Nindy tersenyum tipis menanggapi sembari terus menatap sekitar. Mereka pun kembali melanjutkan perjalanan dengan hati-hati. melewati penunjuk jalan itu dan terus masuk di wilayah hutan. Tak ada lagi rumah penduduk di sana. Hanya ada pepohonan, suara jangkrik, dan sesekali suara burung berkeliaran. Untung saja tidak ada suara-suara menakutkan seperti di film-film horror. Apa karena ini masih siang menjelang sore? Jadi, “Mereka” belum menampakkan diri.
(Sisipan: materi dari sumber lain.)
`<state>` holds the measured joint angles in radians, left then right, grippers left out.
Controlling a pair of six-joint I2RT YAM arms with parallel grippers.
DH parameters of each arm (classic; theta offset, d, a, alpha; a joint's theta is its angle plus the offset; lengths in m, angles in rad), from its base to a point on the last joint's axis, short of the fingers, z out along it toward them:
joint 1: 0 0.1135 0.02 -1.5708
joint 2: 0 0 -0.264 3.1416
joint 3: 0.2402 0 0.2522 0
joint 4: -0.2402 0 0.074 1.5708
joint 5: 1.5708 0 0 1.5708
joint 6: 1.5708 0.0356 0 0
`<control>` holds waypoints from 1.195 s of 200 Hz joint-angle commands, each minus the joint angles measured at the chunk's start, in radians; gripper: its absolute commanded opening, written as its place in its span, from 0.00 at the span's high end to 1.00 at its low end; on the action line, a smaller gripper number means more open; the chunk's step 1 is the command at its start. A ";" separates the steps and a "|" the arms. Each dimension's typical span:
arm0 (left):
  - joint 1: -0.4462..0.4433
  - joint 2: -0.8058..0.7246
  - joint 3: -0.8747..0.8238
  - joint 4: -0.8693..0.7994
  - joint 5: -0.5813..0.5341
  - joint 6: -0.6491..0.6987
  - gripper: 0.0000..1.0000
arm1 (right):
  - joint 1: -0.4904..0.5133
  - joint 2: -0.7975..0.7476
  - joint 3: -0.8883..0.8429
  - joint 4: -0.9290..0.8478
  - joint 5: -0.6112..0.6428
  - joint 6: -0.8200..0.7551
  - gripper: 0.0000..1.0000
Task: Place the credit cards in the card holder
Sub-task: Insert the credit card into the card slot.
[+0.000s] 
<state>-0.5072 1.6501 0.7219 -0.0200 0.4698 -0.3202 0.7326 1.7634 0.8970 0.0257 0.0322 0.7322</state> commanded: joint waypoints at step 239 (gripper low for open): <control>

Jalan yang dilewati kali ini cukup normal. Penuh dengan tanah, terdapat batu-batu kecil, itupun tidak banyak. Mungkin hanya terdapat 10 batu setiap lima meter panjang jalan. Zefan dan Arga melajukan motor mereka dengan mulus dan lancar. Hingga mereka sampai di sebuah padang rumput yang cukup luas. Di padang itu terdapat lagi papan yang bertuliskan “Tempat Parkir Pantai Wohkudu”, Zefan kembali mengukir senyum di wajahnya. Apa yang ia cari sudah ia temukan. Zefan dan Arga pun segera menghentikan motornya, lalu memarkirkannya.

 

“Akhirnya sampai,” ujar Zefan sembari melepaskan helm dari kepalanya.

 

“Eh tapi pantainya mana?” tanya Nindy sembari melihat sekitar.

 

“Oh iya kok belum kelihatan. Pantainya mana mas?” celetuk Zefan yang kini turun dari motornya dan melihat sekitar.

 

“Pantainya masih jauh. Sekitar 500 meter dari sini. Kita jalan ya habis ini.”

 

“HAH?”

 

“Kenapa gak naik motor aja?” tanya Zefan, “Masa iya, harus jalan mas?”

 

“Jalannya gak bisa dilaluin pakai motor. Terlalu sempit, bahaya,” jelas Arga sembari mengambil kunci motornya, “Udah santai, deket kok,” sambung Arga mencoba menenangkan.

 

“500 meter kalau jalan kaki jauh mas.”

 

“Deket.”

 

“Jauh,” sahut Zefan dan Nindy serentak.

 

“Deket, ya kan Keisha?”

 

Keisha menanggapinya dengan anggukan. Padahal ia tak mengerti maksud Arga sebenarnya.

 

“Tuh Keisha aja ngangguk,” ucap Arga mencari pembelaan, “Yuk jalan!” sambung Arga sembari mengencangkan tali sepatunya, “Tali sepatu jangan lupa dikencengin,” imbau Arga untuk keamanan dan keselamatan saat berjalan.

 

Zefan dan Nindy menuruti saran Arga, keduanya segera mengencangkan tali sepatu. Keisha pun ikut mengencangkan tali sepatu saat melihat semuanya melakukan hal itu. Kini mereka semua siap untuk melanjutkan perjalanan. Tak lupa sebelum kembali berjalan, mereka berdoa terlebih dahulu menurut kepercayaan masing-masing.


“Sebelum kita memulai pelajaran hari ini.”